__Work task__
Report only how many lines below include "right".
** Data section follows **
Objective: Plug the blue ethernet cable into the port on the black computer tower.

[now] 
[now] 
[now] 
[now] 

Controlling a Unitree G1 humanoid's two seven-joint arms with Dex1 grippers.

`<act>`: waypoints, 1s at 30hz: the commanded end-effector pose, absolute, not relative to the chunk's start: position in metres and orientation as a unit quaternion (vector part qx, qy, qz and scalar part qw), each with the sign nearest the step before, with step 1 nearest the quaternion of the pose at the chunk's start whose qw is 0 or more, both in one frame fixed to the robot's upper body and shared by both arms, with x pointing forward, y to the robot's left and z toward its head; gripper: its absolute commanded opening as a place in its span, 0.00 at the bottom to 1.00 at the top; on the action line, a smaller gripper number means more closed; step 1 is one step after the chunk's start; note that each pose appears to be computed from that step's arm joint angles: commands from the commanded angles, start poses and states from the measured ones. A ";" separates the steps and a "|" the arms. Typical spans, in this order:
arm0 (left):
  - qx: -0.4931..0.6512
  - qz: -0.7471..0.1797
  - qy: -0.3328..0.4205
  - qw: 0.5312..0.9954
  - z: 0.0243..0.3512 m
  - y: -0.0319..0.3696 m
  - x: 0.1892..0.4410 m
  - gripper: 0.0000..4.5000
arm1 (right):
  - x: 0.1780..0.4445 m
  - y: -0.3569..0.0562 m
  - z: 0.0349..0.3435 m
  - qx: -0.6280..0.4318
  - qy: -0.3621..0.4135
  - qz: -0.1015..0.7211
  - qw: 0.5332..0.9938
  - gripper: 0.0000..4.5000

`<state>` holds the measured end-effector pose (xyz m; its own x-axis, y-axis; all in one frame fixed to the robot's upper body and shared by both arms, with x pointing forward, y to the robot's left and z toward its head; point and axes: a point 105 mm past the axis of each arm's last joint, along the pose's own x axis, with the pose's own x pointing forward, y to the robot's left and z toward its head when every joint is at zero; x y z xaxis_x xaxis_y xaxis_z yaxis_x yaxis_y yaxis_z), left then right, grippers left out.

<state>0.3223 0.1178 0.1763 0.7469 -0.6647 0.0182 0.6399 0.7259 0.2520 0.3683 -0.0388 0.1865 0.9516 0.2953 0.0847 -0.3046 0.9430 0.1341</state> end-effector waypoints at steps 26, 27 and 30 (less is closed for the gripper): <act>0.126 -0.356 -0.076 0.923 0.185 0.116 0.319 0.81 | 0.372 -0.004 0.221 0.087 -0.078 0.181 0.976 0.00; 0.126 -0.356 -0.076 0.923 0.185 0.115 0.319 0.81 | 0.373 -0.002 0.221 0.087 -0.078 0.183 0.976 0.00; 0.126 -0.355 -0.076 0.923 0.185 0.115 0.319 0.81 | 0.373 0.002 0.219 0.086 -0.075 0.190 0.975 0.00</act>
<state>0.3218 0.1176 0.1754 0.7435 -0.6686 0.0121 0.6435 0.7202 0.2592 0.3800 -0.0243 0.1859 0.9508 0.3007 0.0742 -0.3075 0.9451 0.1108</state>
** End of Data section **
__The completed task__
2